We started this year putting €200 each week towards it but my question is should we continue to incur the daily interest rates or get a credit union loan?

I have no idea how to calculate how much it is costing me per day(in relation to added interest) but I'm wondering would a credit union loan be a better option with it's pre loaded interest?


----------



## Dermot (31 Jan 2013)

Please give a lot more detail on your income/job situation ie permanent or otherwise?. Have you a house/mortgage, if so how much?. Have your other loans?. What rate of Interest is your Cr Card debt?. Have you asked Cr Union for a loan?. What rate are they charging?.


----------



## wbbs (31 Jan 2013)

Hard to imagine any circumstance where a credit union loan would be dearer than a normal credit card debt.  Find out the rate on your credit card and the rate from the credit union.


----------



## folder (31 Jan 2013)

wbbs said:


> Hard to imagine any circumstance where a credit union loan would be dearer than a normal credit card debt.  Find out the rate on your credit card and the rate from the credit union.



5% Secured. I have savings in there for a wedding so secured against that. It's MBNA so at present it's 19%

Yes I can see there is a 14% difference but the Credit Union is upfront so I can always know the payment but MBNA is applied daily so the amount owed changes daily and will go down as I make each €200 payment.

So is it worthwhile taking a secured credit union loan today to clear it down?


----------



## Dermot (31 Jan 2013)

Clear Cr Card off immediately and try and stop using it as much as before and try and clear off all future bills on Cr card prior to Interest going on it. Try and pay off your Cr Union loan as quickly as possible and start saving. Best of Luck to you


----------



## Brendan Burgess (31 Jan 2013)

wbbs said:


> Hard to imagine any circumstance where a credit union loan would be dearer than a normal credit card debt.  Find out the rate on your credit card and the rate from the credit union.





Dermot said:


> Clear Cr Card off immediately and try and stop using it as much as before and try and clear off all future bills on Cr card prior to Interest going on it.

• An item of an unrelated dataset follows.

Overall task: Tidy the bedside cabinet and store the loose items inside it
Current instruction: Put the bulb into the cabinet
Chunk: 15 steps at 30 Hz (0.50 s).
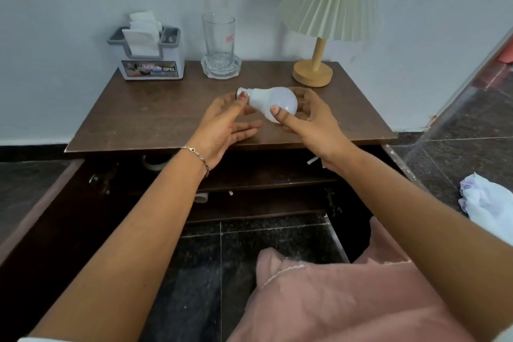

Let's look at the numbers in detail. 



> 5% Secured.


This means that she has more on deposit with the credit union than what she has borrowed. 

We don't know how much this is but let's assume the following figures 



|Total|Credit Union| Credit card
Loan|€14,000|€5,000|€9,000
Interest rate||5%|19%
Interest|€1,960|€250|€1,710
Deposit|€5,000|€5,000|0
Deposit interest||€50
Net borrowings|€9,000|0|€9,000
You are borrowing at 19% on your credit card because you have been fooled by the Credit Union Myth that it's good to have savings, even if they are paying only 1%.  So your Credit Union savings are costing you €950 per annum. 

Take your shares out of the Credit Union.  Unfortunately, due to the stupid Credit Union legislation, you  have to leave 25% of the amount of the loan in shares. Take out the balance and pay it off your credit card. 

Here are the actual rules - don't take any rubbish from the CU staff. 

1) You can immediately withdraw any cash in excess of the loan amount - do this immediately . 
2) Stop saving 
3) The board has to apply to allow you withdraw in cash any amount in excess of 25% of the loan. Apply immediately and if they don't agree, put down a motion at the AGM. Kick up about this. Don't forget. Your CU savings are costing you 18% interest. 
4) When you have achieved the above, ask them to set the shares against your loan They will probably refuse to do this. 

If you are in a progressive CU which cares about its members and has moved on from the 18th century, they should allow you go all the way to no 4)


----------



## Brendan Burgess (31 Jan 2013)

The overall point here is that you have been conned by the Credit Union Myth



> I have savings in there for a wedding so secured against that.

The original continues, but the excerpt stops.